WORK TO BE COMPLETED: Every single line below has to be printed once more, exactly.
____________________
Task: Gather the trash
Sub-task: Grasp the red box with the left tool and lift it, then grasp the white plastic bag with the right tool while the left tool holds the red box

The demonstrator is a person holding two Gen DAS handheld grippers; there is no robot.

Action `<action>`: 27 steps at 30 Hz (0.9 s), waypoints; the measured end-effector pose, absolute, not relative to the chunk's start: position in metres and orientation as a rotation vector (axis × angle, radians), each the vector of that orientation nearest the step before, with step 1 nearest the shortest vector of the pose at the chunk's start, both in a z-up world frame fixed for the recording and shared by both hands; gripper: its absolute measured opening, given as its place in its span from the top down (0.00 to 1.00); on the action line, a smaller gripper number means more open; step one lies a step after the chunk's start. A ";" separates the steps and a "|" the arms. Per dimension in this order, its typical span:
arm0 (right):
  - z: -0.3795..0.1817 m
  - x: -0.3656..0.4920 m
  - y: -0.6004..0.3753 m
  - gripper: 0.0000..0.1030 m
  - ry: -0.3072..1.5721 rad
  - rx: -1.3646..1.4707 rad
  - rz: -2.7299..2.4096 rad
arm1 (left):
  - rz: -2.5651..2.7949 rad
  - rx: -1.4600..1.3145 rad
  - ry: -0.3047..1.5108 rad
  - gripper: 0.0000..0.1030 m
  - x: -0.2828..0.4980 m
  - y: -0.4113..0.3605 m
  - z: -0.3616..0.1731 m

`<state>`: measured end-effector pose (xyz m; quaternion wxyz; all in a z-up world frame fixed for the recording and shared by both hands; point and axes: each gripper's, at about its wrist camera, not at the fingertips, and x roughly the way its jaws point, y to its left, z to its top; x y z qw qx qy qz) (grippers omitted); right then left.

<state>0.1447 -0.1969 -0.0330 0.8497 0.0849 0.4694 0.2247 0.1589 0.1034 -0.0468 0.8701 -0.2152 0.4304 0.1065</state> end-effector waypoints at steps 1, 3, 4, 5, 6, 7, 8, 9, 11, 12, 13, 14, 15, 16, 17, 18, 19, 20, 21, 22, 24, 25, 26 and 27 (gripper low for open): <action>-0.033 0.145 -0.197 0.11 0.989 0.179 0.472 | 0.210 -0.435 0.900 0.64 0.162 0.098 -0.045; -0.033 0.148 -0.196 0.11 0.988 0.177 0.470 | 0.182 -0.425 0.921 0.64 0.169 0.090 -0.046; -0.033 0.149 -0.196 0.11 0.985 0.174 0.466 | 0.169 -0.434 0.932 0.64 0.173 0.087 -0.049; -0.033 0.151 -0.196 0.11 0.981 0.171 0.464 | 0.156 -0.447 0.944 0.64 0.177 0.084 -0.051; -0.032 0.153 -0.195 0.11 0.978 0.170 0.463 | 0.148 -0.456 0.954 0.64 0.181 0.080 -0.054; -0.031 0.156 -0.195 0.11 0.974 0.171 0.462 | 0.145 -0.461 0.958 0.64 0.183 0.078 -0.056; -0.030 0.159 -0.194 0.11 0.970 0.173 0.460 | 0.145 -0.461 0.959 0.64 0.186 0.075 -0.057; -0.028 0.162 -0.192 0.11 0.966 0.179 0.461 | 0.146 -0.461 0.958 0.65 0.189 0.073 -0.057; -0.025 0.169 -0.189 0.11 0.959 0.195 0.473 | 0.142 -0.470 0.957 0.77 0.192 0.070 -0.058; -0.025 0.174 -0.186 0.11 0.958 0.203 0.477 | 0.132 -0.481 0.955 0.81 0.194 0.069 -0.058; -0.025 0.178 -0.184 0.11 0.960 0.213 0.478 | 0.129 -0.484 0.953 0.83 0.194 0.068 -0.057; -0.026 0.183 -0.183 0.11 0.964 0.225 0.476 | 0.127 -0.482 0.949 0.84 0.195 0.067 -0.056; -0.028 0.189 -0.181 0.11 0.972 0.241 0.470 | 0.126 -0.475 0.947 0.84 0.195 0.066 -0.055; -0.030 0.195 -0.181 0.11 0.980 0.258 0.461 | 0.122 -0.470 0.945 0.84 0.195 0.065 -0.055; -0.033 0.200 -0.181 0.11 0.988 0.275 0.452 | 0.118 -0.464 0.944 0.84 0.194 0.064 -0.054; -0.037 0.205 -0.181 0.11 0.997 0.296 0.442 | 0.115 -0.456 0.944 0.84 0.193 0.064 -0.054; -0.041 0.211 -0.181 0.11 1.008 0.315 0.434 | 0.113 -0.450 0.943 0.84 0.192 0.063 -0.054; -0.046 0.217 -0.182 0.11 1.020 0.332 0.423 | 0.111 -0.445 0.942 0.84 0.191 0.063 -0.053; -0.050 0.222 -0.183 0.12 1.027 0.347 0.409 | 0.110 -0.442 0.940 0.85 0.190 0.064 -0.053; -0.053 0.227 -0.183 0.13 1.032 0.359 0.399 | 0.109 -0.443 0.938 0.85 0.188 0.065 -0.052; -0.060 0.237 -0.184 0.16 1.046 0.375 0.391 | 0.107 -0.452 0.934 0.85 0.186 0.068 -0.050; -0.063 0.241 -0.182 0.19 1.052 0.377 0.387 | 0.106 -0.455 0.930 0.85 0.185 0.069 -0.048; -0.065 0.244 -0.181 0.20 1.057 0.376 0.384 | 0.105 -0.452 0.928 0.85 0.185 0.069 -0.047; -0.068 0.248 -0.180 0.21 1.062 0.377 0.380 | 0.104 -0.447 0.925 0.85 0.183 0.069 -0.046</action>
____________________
RESULT OF THIS TASK:
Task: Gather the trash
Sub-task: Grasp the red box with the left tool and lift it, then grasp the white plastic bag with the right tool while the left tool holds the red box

The demonstrator is a person holding two Gen DAS handheld grippers; there is no robot.

Action `<action>`: 27 steps at 30 Hz (0.9 s), waypoints; the measured end-effector pose, absolute, not relative to the chunk's start: position in metres and orientation as a rotation vector (axis × angle, radians), each the vector of that orientation nearest the step before, with step 1 nearest the shortest vector of the pose at the chunk's start, both in a z-up world frame fixed for the recording and shared by both hands; gripper: its absolute measured opening, given as its place in its span from the top down (0.00 to 1.00); on the action line, a smaller gripper number means more open; step one lies a step after the chunk's start. A ";" separates the steps and a "|" the arms. Per dimension in this order, its typical span:
arm0 (right):
  - z: -0.3795..0.1817 m
  - x: -0.3656..0.4920 m
  - y: -0.6004..0.3753 m
  - gripper: 0.0000..0.1030 m
  - ry: -0.3072..1.5721 rad
  - rx: -1.3646..1.4707 rad
  - rz: -2.7299..2.4096 rad
arm1 (left):
  - rz: -2.5651..2.7949 rad
  - rx: -1.4600..1.3145 rad
  - ry: -0.3047..1.5108 rad
  - gripper: 0.0000..0.1030 m
  - x: -0.2828..0.4980 m
  - y: -0.4113..0.3605 m
  - z: -0.3616..0.1731 m

`<state>`: measured end-effector pose (xyz m; quaternion wxyz; all in a z-up world frame fixed for the recording and shared by both hands; point and axes: each gripper's, at about its wrist camera, not at the fingertips, and x roughly the way its jaws point, y to its left, z to its top; x y z qw qx qy qz) (grippers omitted); right then left.

<state>0.1447 -0.1969 -0.0330 0.8497 0.0849 0.4694 0.2247 0.1589 0.1034 -0.0468 0.8701 -0.2152 0.4304 0.1065</state> end-effector waypoints at steps 1, 3, 4, 5, 6, 7, 8, 9, 11, 12, 13, 14, 15, 16, 17, 18, 19, 20, 21, 22, 24, 25, 26 and 27 (gripper low for open): <action>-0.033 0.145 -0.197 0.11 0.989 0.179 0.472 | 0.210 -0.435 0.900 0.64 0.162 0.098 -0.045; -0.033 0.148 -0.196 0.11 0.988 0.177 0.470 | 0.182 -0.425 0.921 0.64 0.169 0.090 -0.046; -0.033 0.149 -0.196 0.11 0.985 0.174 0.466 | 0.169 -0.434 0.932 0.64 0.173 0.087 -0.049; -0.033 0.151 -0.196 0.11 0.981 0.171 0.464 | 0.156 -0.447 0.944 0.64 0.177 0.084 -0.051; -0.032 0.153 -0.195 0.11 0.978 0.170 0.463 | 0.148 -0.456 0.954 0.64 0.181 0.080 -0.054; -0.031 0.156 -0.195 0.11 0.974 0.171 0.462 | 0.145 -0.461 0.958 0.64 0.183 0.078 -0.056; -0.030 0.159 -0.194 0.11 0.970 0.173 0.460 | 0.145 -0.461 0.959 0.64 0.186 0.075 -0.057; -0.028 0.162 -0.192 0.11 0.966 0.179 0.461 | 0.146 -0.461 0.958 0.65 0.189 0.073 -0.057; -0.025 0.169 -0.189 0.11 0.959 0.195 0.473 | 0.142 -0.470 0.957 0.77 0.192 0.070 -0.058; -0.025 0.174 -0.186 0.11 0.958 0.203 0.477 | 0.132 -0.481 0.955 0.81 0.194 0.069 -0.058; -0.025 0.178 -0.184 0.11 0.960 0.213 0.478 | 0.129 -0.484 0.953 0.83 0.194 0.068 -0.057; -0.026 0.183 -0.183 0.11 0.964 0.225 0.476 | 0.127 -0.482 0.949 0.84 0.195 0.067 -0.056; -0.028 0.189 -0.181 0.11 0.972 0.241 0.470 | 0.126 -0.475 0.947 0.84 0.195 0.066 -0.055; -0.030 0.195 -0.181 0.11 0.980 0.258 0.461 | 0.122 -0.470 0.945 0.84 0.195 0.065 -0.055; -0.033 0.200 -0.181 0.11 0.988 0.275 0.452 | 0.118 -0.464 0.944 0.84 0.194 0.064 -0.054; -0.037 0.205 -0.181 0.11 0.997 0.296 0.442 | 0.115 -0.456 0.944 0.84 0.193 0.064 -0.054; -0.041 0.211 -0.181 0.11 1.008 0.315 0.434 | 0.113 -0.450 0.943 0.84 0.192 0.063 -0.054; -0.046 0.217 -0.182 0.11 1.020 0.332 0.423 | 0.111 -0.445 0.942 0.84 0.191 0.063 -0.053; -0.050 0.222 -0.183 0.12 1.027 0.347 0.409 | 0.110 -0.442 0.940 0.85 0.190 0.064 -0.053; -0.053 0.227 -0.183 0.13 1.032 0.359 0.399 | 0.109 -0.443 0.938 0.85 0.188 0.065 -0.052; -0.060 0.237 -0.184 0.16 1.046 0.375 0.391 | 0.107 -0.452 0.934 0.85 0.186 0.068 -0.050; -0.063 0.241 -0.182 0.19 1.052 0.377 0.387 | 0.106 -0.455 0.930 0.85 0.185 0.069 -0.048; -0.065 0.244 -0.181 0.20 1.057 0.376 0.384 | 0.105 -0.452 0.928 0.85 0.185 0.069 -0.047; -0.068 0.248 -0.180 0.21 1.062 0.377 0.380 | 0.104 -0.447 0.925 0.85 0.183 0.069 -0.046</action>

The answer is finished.